I have this one with a different fork, sorry i dont know the year? 
Dave









Sent from my SM-T377P using Tapatalk


----------



## Mr. Monkeyarms (Dec 25, 2018)

My 1919 Arch Frame


----------



## saladshooter (Dec 25, 2018)

'21


----------



## Balloontyre (Dec 26, 2018)

Mead had many suppliers of their bikes, different forks, frames too, simultaneously in the same year model, just depends on manufacturer. It's not year specific. 
You can endlessly chase your tail with Mead.


----------



## Barto (Dec 26, 2018)

Balloontyre said:


> Mead had many suppliers of their bikes, different forks, frames too, simultaneously in the same year model, just depends on manufacturer. It's not year specific.
> You can endlessly chase your tail with Mead.



Hmmm, I'm chasing mine  now...Below is a photo of a 1918 Mead, notice the front fork does not have the rib!
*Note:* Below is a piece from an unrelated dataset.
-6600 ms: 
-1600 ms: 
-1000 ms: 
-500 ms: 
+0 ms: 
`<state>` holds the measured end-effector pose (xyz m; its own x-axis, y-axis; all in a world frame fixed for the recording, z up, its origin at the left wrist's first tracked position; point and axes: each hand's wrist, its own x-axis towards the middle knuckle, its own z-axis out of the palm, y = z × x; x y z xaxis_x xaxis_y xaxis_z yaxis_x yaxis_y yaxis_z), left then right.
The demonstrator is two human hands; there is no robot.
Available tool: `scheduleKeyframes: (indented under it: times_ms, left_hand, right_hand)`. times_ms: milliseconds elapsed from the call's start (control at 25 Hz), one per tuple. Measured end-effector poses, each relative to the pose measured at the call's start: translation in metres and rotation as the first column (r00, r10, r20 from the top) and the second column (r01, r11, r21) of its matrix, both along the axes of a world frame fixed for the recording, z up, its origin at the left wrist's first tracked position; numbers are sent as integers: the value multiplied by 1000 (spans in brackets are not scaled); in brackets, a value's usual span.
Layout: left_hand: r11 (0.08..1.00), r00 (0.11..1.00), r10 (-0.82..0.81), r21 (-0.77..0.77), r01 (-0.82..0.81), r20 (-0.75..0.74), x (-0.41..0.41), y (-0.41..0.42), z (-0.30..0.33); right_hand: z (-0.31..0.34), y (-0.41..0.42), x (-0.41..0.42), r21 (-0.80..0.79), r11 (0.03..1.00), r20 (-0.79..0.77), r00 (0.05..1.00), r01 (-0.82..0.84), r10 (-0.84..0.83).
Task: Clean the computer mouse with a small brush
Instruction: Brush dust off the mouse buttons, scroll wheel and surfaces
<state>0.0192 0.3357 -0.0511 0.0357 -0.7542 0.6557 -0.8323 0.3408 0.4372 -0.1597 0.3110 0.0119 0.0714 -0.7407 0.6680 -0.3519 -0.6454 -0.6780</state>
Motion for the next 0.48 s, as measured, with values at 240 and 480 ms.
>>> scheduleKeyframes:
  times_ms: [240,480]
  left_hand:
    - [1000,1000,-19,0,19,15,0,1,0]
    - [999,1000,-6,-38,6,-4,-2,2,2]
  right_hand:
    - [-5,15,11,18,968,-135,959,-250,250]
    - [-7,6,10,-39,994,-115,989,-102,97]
SO, I guess forks with and without the Rib are correct?  how about without Truss Rods?  One seller told me he had one that did not use the truss rods....bit confusing


----------



## bricycle (Dec 26, 2018)

Barto said:


> Hmmm, I'm chasing mine  now...Below is a photo of a 1918 Mead, notice the front fork does not have the rib!View attachment 924693
> 
> SO, I guess forks with and without the Rib are correct?  how about without Truss Rods?  One seller told me he had one that did not use the truss rods....bit confusing



who said that was a 1918? The chain wheel probably says 1918, but that's just a patent date. Plus that has deeper fenders, they weren't used till 1920. Plus those are not correct fender braces, should be flat.


----------



## bricycle (Dec 26, 2018)

My 1916 Mead had ribbed fork and 16 on crank (post 5, pic 5)
https://thecabe.com/forum/threads/s...r-wheel-only-those-with-xxxxx-00-avail.34739/


----------



## Balloontyre (Dec 26, 2018)

@Barto
I know of three variations of the ribbed fork. One of which the rib does not go all the way up to the crown, stops about 2 inches below.
Here is a non truss, tripple plate crown, with high raised rib.


----------



## Balloontyre (Dec 26, 2018)

1917 Schwinn built bike and fork, no rib.


----------



## Balloontyre (Dec 26, 2018)

Note:  rib does not go to crown
1934 Schwinn bike, Westfield fork.


----------



## Balloontyre (Dec 26, 2018)

1922 Schwinn bike, Westfield fork I believe. Truss, no rib.


----------



## Balloontyre (Dec 26, 2018)

1915 Davis built.


----------



## bricycle (Dec 26, 2018)

appreciate the postings Ivo!


----------



## Barto (Dec 26, 2018)

Balloontyre said:


> 1917 Schwinn built bike and fork, no rib. View attachment 924774



I think this is the one I'm looking for...my fenders are supposed to be 1919 and they have the same fender supports as this one.  But, your saying that the 1919 could have the ribs as well?
Bart


----------



## Balloontyre (Dec 27, 2018)

Hi Bart,
I'm not sure I follow you exactly, what model Mead and frame style are you talking about?
Can you post a pic or 2 or bike and fenders.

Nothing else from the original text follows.